Our taxi whisks us through the busy Shanghai traffic; thank God we don’t have to drive ourselves. We settle into our room on the third floor of the Shanghai Mansions Hotel, an older building used for American soldiers during the Second World War. We look across the Suzhou Creek to the Huangpu River and watch the city lights come on as dusk falls. We’ve had a wonderful few weeks in China, and we look forward to a quiet evening before flying home tomorrow. The bathroom looks inviting and I sink gratefully into a relaxing bath.
“Hey, what’s happened?” I yell. I know my husband won’t hear me, but I’ve been plunged into darkness, and I have to react somehow.
Feeling my way in the pitch black of the inner room, I climb out of the bath and wrap myself in the white hotel bath robe. I open the door and cautiously negotiate my around the furniture which is faintly visible in the meagre light filtering in from the city.
“What’s happened?” I repeat.
“I must have blown a fuse,” he sheepishly admits. “I plugged in my battery charger and the lights went out.”
I sit in the middle of the huge bed while we ponder what to do in our predicament.
“I’ll tell them in the morning,” he says.
“You can’t wait till morning, you’ll have to tell them now,” I protest. “You might have put the whole hotel out.”

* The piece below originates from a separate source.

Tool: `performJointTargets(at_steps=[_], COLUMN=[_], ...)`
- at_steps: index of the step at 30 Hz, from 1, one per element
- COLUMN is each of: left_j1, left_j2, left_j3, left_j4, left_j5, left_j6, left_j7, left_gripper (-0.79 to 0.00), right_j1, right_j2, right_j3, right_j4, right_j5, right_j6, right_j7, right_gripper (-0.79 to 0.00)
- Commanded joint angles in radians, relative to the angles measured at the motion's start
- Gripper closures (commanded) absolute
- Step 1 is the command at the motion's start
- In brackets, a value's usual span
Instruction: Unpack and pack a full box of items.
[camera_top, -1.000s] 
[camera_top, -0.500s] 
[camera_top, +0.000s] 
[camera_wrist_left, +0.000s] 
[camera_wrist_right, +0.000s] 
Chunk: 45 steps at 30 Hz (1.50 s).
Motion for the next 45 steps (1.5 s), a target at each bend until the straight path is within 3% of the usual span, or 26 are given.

“I know.” He is silent and I know he is embarrassed to admit that his homemade charger might be the cause of the problem. He opens the door and looks up and down the corridor. There are lights in the distance, so at least the whole hotel is not affected.

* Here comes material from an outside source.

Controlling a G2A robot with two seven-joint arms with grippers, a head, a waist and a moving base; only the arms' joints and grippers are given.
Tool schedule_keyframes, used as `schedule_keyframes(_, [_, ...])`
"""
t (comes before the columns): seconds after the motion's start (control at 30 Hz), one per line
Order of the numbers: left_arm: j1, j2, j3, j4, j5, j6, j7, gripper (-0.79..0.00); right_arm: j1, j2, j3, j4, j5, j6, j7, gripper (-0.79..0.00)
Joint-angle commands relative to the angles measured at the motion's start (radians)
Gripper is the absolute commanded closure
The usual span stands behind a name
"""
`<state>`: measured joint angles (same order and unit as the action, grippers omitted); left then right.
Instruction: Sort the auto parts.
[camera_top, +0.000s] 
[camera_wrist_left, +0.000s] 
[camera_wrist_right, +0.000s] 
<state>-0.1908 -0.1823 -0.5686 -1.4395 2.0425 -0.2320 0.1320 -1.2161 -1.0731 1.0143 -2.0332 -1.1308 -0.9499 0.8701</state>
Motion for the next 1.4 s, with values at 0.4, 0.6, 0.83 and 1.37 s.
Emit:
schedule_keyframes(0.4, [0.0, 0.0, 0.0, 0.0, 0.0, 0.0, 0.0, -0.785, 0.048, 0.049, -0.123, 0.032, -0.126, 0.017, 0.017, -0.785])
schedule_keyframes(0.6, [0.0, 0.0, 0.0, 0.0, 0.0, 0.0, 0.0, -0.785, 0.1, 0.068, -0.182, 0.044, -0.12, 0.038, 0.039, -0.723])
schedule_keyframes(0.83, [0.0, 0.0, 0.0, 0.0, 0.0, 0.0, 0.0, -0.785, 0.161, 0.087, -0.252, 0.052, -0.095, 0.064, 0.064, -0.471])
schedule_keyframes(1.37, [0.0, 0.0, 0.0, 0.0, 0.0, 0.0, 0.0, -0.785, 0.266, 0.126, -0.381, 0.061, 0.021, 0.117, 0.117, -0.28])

“You have to go to reception,” I say again. “They have to know.”
Reluctantly he goes to the lift, which thankfully is working, and goes to reception.
“They are sending an electrician,” he reports on his return.
Soon a Chinese man pokes his head around the door and scuttles into the bathroom, trying all the switches as he goes. He confirms that our power is out. Glancing my way as he comes out of the bathroom he gets a fright at the ghostly apparition sitting on the bed. He is out the door in a flash, and off down the hallway.
The lights come on. What a relief. We don’t see the electrician again, he wouldn’t want to come back and see the cause of his fright.
“Just thinking,” says my husband when we calm down. “I didn’t want to ask for help because I was embarrassed, but we did need the expert. It reminds me of how we often try to manage on our own instead of asking God for help.”